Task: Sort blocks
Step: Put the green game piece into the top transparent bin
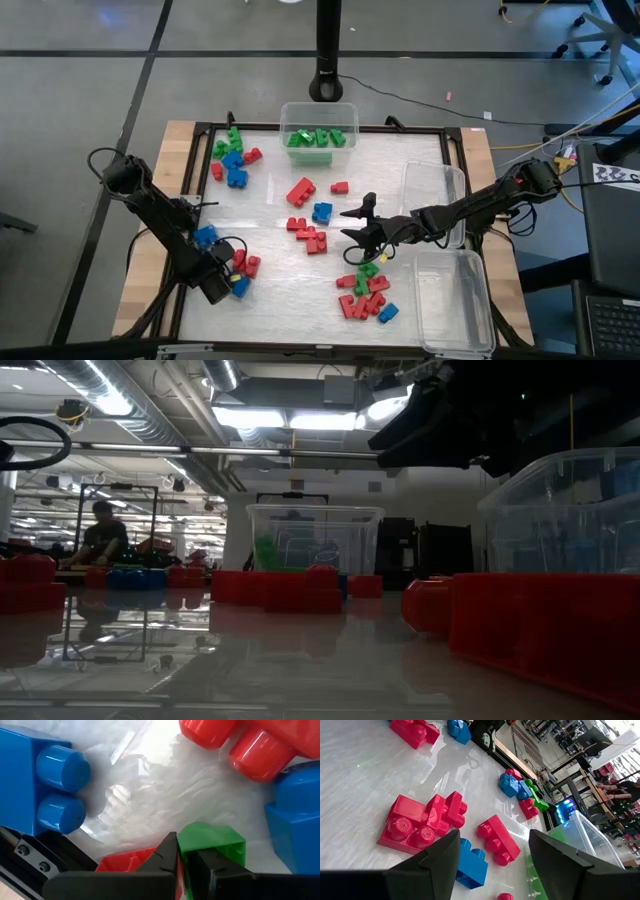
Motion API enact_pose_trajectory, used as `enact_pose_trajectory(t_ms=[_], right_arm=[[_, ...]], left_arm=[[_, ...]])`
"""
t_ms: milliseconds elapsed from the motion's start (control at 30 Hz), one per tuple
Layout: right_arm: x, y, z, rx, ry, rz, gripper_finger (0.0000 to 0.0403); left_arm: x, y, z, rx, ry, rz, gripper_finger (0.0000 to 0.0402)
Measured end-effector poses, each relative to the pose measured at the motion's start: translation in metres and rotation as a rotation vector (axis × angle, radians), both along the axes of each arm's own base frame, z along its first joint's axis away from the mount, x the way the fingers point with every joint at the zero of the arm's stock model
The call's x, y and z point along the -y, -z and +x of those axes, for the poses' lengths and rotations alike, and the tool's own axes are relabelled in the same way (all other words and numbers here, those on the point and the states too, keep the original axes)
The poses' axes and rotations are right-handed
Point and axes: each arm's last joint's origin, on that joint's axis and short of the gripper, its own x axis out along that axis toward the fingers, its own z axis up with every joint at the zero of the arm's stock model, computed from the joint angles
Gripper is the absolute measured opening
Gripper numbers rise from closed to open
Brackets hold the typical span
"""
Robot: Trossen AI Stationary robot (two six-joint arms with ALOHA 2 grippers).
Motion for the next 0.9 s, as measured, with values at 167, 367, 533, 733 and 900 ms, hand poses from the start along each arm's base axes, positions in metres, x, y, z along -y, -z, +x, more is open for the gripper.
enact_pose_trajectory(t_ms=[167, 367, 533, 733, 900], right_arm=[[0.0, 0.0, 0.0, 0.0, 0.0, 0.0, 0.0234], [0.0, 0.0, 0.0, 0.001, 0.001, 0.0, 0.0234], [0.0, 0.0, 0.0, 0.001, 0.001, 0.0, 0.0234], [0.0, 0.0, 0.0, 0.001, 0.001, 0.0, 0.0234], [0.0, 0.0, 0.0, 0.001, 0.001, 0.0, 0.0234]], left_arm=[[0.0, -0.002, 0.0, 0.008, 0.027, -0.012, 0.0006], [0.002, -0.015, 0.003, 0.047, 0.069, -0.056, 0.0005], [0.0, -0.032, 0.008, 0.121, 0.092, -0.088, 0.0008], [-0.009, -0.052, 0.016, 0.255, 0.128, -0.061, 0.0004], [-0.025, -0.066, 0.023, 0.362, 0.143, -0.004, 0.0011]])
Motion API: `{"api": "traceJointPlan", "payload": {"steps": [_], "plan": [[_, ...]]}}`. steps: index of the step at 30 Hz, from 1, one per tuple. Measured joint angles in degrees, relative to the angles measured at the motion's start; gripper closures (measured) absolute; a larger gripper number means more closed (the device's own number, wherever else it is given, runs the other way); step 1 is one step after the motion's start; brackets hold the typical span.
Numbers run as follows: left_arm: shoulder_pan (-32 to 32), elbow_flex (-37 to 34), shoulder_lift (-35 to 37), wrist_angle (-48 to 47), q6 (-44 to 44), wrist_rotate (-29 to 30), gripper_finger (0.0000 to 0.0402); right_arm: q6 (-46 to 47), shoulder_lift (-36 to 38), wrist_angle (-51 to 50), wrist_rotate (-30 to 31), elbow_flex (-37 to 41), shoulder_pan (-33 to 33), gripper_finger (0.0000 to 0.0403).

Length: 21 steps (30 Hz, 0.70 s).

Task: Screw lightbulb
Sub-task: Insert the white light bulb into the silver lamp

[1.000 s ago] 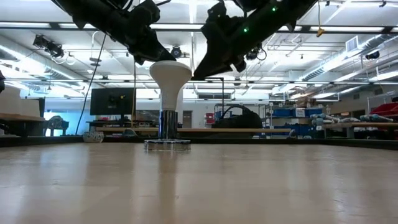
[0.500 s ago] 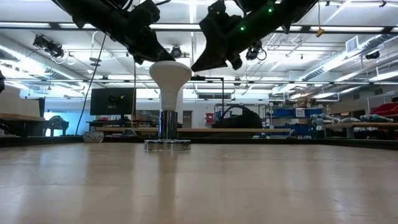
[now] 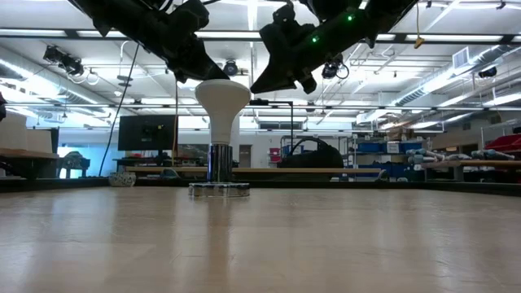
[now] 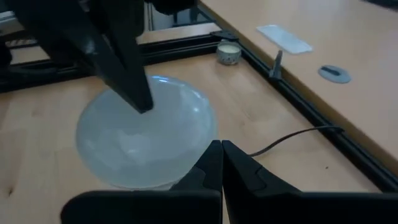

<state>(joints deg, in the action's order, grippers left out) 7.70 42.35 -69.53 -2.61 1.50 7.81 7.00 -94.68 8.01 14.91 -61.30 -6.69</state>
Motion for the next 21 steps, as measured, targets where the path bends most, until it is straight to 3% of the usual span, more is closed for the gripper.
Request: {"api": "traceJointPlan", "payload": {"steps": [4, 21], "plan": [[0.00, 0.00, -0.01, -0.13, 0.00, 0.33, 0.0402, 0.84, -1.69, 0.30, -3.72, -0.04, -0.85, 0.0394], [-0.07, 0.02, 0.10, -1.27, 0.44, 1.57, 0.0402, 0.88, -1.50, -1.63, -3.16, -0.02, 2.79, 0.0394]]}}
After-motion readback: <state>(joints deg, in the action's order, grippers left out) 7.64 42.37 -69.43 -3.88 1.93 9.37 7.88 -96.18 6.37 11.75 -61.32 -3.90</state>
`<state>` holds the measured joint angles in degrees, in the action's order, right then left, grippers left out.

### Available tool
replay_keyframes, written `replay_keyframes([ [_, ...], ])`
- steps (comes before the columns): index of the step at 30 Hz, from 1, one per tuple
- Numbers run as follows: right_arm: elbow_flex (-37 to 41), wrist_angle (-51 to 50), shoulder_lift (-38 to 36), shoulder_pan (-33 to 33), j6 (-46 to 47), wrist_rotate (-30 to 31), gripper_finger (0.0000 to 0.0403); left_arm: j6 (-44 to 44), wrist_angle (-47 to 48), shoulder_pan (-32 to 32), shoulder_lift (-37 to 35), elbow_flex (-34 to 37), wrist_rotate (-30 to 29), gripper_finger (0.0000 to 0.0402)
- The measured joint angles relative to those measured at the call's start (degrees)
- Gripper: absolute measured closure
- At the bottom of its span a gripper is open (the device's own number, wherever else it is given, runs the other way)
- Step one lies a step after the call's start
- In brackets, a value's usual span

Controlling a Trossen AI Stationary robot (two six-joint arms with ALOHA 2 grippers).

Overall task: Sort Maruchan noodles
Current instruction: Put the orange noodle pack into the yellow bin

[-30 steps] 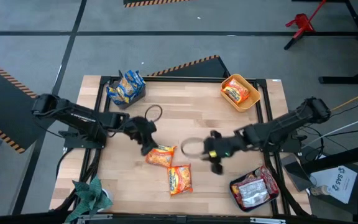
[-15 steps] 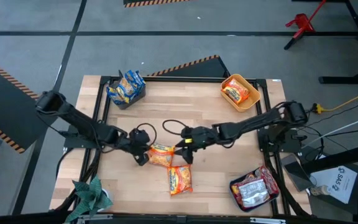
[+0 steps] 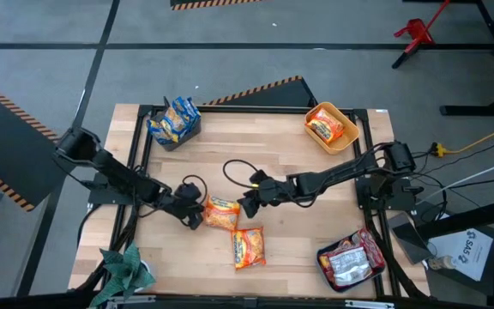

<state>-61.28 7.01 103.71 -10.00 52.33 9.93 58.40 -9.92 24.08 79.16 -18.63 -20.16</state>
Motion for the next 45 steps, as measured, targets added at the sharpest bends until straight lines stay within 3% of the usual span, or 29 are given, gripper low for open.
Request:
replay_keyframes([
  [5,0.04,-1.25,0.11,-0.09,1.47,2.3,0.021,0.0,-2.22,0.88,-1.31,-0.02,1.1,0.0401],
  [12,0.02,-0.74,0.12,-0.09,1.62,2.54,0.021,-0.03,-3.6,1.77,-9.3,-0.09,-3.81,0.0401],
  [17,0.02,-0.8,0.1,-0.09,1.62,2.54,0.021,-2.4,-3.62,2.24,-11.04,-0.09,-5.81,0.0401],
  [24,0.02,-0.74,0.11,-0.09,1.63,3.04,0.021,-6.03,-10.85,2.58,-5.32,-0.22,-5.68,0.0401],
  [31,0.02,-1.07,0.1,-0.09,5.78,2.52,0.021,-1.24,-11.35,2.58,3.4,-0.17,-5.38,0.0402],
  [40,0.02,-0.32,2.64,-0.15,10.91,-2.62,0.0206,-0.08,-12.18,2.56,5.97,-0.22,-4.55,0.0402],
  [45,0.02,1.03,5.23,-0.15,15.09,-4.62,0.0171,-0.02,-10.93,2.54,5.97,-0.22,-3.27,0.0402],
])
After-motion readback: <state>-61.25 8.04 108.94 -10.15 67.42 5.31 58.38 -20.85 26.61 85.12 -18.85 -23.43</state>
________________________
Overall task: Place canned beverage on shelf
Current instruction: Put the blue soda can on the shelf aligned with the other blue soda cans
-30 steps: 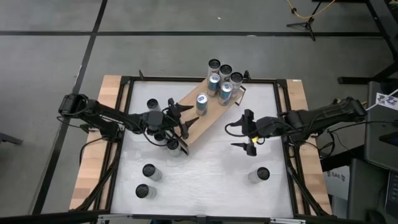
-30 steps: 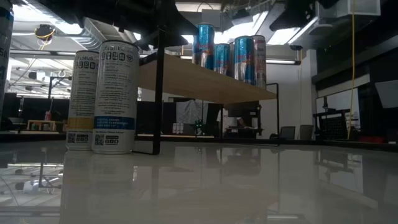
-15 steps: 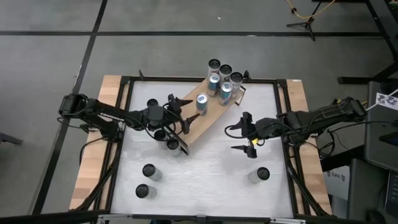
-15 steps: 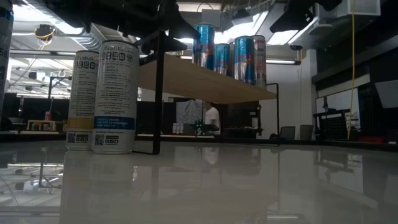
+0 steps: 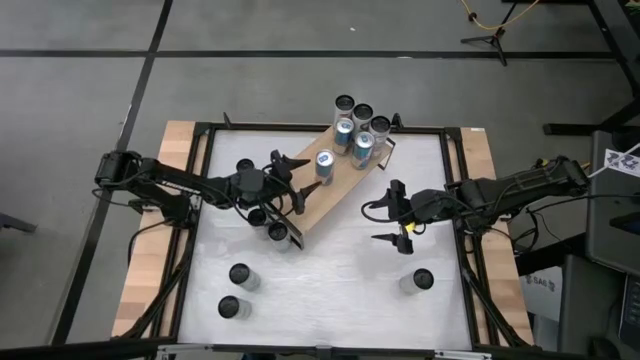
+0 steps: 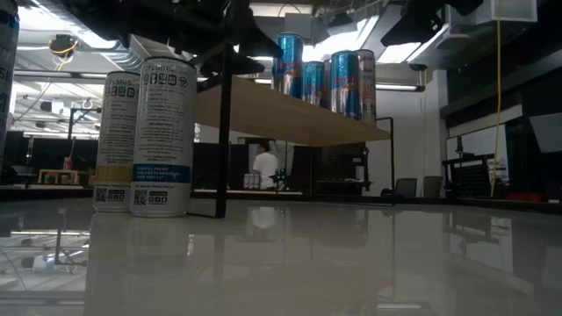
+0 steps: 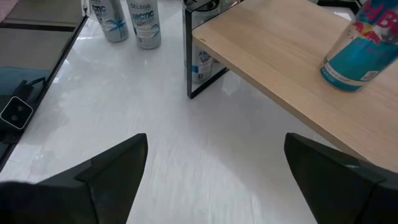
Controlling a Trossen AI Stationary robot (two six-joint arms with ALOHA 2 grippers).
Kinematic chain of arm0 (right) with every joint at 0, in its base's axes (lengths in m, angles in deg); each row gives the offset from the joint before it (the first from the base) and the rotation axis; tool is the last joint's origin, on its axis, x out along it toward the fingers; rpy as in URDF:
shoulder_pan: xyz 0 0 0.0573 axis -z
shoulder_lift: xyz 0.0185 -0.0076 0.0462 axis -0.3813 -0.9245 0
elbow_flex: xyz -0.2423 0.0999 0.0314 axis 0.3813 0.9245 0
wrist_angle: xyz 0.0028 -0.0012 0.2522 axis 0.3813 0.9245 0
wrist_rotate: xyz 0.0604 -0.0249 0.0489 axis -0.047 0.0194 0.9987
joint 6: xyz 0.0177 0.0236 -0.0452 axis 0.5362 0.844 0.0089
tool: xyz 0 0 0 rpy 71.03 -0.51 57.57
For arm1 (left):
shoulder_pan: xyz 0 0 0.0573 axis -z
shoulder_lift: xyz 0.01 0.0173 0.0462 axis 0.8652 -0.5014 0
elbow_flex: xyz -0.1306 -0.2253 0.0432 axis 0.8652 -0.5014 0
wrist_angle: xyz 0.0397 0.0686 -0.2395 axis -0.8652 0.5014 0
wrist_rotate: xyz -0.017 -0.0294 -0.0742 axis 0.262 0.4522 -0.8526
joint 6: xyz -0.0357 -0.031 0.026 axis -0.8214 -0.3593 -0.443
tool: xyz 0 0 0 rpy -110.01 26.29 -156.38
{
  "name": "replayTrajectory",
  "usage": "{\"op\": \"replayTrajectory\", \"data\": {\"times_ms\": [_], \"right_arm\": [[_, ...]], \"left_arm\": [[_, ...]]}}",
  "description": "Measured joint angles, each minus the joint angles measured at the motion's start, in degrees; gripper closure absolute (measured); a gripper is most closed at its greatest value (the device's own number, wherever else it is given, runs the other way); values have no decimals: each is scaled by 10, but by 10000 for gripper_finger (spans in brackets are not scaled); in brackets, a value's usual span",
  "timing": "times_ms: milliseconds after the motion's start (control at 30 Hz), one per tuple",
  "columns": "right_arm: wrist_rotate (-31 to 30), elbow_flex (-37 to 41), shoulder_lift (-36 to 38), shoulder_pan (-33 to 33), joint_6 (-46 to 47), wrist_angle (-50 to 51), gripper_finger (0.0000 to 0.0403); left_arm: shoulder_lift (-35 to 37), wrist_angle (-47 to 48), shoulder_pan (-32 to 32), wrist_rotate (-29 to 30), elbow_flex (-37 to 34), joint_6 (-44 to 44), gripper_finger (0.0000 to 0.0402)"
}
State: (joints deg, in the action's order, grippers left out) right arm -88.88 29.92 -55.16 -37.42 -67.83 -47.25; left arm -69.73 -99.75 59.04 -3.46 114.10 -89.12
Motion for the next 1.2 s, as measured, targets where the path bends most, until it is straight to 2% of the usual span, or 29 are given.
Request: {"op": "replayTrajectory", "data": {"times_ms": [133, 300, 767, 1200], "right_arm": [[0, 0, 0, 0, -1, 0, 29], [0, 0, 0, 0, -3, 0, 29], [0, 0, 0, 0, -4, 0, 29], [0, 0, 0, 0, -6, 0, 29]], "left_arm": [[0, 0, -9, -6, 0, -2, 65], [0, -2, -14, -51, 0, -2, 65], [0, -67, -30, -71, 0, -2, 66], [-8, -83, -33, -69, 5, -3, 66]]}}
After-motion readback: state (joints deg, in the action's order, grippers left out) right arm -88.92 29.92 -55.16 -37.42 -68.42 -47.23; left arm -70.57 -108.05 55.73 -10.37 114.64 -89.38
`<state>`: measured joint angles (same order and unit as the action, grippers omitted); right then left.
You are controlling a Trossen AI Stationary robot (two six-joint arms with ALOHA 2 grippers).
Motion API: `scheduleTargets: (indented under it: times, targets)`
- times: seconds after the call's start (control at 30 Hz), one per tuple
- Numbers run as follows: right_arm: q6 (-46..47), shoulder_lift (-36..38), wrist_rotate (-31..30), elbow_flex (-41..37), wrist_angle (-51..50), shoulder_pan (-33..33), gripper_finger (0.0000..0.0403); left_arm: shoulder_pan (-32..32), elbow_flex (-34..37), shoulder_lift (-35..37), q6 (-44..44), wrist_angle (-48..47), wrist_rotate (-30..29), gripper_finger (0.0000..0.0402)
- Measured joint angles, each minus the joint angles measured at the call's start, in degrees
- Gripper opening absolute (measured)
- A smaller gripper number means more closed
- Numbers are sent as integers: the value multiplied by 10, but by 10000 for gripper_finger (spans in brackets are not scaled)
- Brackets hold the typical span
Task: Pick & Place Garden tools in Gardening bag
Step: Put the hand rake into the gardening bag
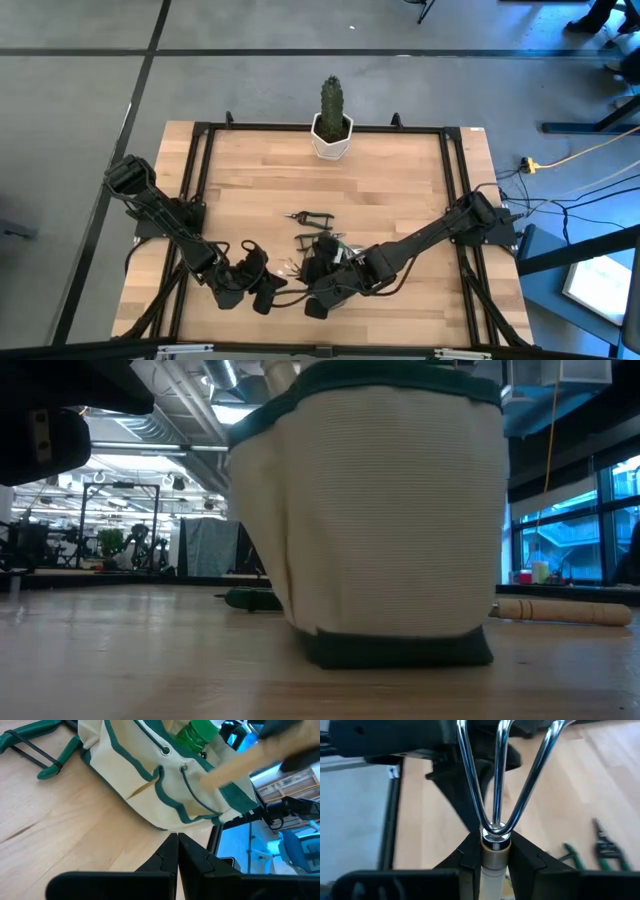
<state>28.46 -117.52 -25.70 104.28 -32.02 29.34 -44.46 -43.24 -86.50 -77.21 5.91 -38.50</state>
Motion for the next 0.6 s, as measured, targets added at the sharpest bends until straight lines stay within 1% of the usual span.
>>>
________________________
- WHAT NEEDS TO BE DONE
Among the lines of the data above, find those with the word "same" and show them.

- TASK ANSWER
The call's x, y and z point along the -y, -z and +x of those axes, for the poses' lengths and rotations alike, and the tool's own axes are relabelled in the same way (all other words and numbers here, those on the point and the states too, keep the original axes)
`<state>`: measured joint angles (same order and unit as the action, grippers omitted); right then left.

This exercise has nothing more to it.